I am stunned when people pretend the rack rate for corporate taxes is the going rate. And twice stunned when CEOs imply the global differences in tax regulation don’t give them loopholes that they manipulate and take for blatant advantage. And not for shareholder fiduciary. Since Apple, like many companies, hold billions of dollars offshore, and its stock price don’t reflect these “savings,” but mainly is driven by sales, profits, and debt.

Its $170 billion in cash is larger than the national GDP outlook for all economic sectors of all but the world’s top 50 national economies—140 countries have smaller national economies than Apple has cash on hand!

First, Apple has neatly severed its intellectual property and administration and labor from sales and profit and cash. That separation allows Apple to create a supply chain using the Chinese company Foxconn. Foxconn pays near poverty wages even for China, while making extraordinary demands on its workers in inhumane conditions without safeguards, benefits, job security, social norms, due process or safety standards, to produce devices at bare minimum costs.

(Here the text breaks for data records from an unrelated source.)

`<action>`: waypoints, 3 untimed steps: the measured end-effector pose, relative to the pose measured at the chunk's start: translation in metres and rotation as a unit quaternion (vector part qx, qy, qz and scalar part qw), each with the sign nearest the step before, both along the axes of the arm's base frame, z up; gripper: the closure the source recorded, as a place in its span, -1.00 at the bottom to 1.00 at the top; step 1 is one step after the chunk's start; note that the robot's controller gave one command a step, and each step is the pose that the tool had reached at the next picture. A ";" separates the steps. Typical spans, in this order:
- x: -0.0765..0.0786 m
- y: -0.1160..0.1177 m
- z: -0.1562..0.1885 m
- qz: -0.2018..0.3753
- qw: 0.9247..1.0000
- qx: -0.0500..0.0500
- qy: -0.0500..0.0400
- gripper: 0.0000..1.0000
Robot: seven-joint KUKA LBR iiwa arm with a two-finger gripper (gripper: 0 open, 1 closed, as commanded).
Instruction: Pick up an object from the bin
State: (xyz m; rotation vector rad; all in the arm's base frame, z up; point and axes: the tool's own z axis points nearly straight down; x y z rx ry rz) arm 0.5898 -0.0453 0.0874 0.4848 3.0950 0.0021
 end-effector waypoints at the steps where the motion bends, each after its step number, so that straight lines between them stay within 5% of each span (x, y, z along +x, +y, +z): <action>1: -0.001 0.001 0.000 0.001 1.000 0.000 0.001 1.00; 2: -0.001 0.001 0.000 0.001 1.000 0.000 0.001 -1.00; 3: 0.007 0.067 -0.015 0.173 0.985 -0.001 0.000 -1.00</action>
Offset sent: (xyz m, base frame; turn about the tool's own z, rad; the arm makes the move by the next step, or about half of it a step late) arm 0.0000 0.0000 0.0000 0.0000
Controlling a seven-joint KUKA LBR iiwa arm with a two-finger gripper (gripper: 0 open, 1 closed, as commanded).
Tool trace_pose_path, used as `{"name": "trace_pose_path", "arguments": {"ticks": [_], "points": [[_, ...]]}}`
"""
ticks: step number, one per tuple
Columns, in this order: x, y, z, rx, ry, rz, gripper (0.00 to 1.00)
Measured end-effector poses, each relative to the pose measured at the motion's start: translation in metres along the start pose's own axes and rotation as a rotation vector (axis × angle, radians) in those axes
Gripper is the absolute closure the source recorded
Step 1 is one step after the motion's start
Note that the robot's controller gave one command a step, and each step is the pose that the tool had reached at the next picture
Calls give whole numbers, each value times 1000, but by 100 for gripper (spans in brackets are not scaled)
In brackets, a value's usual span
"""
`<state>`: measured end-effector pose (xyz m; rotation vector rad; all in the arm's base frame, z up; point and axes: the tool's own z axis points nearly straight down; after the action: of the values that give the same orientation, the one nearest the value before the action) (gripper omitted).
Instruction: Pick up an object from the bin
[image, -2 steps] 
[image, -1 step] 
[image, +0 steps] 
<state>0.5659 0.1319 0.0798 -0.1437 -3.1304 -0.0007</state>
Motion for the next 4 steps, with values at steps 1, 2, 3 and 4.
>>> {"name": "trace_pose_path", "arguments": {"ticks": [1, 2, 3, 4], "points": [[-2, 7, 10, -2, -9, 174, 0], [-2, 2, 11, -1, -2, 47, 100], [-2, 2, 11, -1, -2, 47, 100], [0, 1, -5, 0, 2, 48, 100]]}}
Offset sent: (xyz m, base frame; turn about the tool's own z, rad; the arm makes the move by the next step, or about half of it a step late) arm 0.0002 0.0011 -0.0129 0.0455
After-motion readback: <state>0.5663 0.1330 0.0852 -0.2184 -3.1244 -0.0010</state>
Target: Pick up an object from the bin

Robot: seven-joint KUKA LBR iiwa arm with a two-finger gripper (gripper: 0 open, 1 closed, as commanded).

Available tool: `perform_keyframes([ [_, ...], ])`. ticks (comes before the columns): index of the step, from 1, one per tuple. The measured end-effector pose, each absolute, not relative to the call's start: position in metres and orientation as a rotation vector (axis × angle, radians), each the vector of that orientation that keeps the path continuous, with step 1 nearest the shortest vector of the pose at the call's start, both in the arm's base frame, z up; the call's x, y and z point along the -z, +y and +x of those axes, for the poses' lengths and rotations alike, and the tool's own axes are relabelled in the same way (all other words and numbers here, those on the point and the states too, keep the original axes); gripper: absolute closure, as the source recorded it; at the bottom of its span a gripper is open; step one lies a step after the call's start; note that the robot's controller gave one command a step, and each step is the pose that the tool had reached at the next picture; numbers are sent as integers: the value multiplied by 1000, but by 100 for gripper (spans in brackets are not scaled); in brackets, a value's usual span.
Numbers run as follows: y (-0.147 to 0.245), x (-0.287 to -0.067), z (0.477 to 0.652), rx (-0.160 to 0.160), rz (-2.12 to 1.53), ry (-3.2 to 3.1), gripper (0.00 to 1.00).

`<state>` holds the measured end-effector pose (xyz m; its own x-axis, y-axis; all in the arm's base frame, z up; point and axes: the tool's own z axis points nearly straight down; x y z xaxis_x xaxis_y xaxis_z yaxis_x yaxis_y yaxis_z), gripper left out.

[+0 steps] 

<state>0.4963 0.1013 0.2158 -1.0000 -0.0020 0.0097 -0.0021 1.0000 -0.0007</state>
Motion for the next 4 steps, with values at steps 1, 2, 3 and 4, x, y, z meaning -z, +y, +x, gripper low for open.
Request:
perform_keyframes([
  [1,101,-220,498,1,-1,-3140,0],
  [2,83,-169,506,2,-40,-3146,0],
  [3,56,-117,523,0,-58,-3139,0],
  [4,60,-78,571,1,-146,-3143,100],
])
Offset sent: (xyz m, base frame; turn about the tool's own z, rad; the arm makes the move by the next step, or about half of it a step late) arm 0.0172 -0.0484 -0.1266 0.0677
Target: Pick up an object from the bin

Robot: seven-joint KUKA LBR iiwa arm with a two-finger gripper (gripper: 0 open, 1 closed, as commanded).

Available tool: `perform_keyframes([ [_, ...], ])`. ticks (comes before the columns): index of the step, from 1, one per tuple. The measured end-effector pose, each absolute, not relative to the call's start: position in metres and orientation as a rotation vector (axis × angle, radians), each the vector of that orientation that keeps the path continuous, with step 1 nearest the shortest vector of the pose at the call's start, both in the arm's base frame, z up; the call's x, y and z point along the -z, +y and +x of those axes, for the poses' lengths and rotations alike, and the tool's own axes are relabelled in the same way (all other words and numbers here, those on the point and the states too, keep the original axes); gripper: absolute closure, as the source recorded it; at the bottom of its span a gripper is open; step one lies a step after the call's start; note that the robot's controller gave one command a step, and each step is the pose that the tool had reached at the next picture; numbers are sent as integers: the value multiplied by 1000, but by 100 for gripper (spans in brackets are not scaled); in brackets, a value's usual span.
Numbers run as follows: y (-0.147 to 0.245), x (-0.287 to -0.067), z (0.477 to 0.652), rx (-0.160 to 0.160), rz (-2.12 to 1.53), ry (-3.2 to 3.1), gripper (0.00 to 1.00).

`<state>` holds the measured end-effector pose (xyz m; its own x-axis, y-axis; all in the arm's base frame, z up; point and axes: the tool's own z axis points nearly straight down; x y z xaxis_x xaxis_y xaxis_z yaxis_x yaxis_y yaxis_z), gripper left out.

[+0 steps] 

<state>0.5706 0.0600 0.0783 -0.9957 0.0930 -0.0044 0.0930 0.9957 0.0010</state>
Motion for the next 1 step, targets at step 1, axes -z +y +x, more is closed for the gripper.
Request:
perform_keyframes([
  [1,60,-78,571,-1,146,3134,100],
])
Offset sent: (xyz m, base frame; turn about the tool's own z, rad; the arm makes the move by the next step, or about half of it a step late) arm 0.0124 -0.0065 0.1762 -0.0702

That separation allows for a product huge mark-up based on marketing, perceived value, and the wealth of consumers in developed economies.

Apple’s separation has one other firewall: Its capital returns are extracted and separated from the taxes of any country, the countries where these funds would improve the quality and opportunities for those whose labor created the product value, those who purchased the product, and for the national legal systems that define and protect the intellectual property that makes the profit possible and prevents its taking and regulates its markets.

Yet the idea grows that business is an amoral enterprise, only responsible to shareholders, only ideal if it focuses on profit, on honest if it “avoids” taxes, only smart if it extracts huge sums of capital while paying the global poverty benchmarks. But it is a very recent concept.

It is being overtaken in Brazil and elsewhere. Still a real push is being waged to make capital the world’s most important commodity, replacing the value of labor.

American workers have lost their sense of history and their passion. For many, blame has replaced organizing; their rage is a robo-reflex, their passion is grounded in hate, not progress. They don’t have a viable role in the new paradigm and have offered no challenge. They don’t seem to get what’s happening. They are still using China as the whipping boy.

But Apple should be challenged as immoral and dumb. Its structural separations can not be sustained. Despite the growing belief that profits are more important than labor and entitled to remain untaxed, it is not an inherent right. Divine entitlement shatters when workers stand up.